Karen Jonz

Personal information
- Born: Karen Jonz Domingos Santos Claudio 29 September 1983 (age 42) Santos, Brazil
- Years active: 2000–present
- Height: 163 cm (5 ft 4 in)
- Weight: 57 kg (126 lb; 9 st 0 lb)
- Spouse: Lucas Silveira

Sport
- Sport: Skateboarding
- Event: Vert skateboarding

Medal record
Women Skateboard
Representing Brazil
X Games
| Gold medal – first place | Los Angeles 2008 | Vertical (women) |
| Silver medal – second place | Los Angeles 2009 | Vertical (women) |
| Bronze medal – third place | Los Angeles 2006 | Vertical (women) |
| Bronze medal – third place | Los Angeles 2010 | Vertical (women) |

= Karen Jonz =

Brazilian skateboarder

Karen Jonz Domingos Santos Claudio, known as Karen Jonz (born 29 September 1983), is a Brazilian skateboarder, designer and singer.

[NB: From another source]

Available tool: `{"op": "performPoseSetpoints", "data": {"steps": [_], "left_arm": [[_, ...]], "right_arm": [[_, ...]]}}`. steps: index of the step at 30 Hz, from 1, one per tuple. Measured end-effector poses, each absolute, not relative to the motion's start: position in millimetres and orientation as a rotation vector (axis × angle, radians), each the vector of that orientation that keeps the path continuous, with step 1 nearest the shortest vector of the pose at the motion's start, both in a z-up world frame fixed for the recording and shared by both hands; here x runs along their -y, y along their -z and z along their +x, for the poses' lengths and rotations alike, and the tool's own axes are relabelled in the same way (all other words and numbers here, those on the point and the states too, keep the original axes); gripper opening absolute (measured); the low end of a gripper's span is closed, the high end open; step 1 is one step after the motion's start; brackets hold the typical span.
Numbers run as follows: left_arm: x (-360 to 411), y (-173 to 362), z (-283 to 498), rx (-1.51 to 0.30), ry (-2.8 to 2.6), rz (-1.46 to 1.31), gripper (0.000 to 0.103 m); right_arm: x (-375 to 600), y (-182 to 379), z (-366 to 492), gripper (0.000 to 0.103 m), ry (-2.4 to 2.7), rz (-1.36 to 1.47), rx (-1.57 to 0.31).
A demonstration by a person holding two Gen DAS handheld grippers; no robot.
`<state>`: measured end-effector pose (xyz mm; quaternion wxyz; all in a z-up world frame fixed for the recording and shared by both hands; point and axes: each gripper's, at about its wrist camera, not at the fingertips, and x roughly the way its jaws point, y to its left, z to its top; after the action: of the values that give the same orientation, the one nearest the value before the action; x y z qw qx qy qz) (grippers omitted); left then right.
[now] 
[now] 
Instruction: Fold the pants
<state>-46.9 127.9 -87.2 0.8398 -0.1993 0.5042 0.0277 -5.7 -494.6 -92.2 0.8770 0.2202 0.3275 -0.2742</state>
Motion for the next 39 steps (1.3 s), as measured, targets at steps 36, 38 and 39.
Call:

She won the World Cup Skateboarding four times in the women's vertical class and also won the 2008 X Games women's vert skateboarding competition in Los Angeles.

== Biography ==
Karen was born in Santos in 1985. She moved to Santo André at age 5 and began skating at age 17, an age considered late for skateboarders. In her beginning, she competed in the men's tournaments.

== Achievements ==

X Games

Women's vert
- 2006-3rd place
- 2008-1st place
- 2009-2nd place
- 2010-3rd place

World Cup Skateboarding

Women's vert- won 2006, 2008, 2013 and 2014.

== Personal life ==
Jonz has a bachelor's degree in radio and television production and is also a fashion designer. She has a label named "Monstra Maçã"

Jonz married Lucas Silveira, vocalist for the band Fresno. They have a daughter.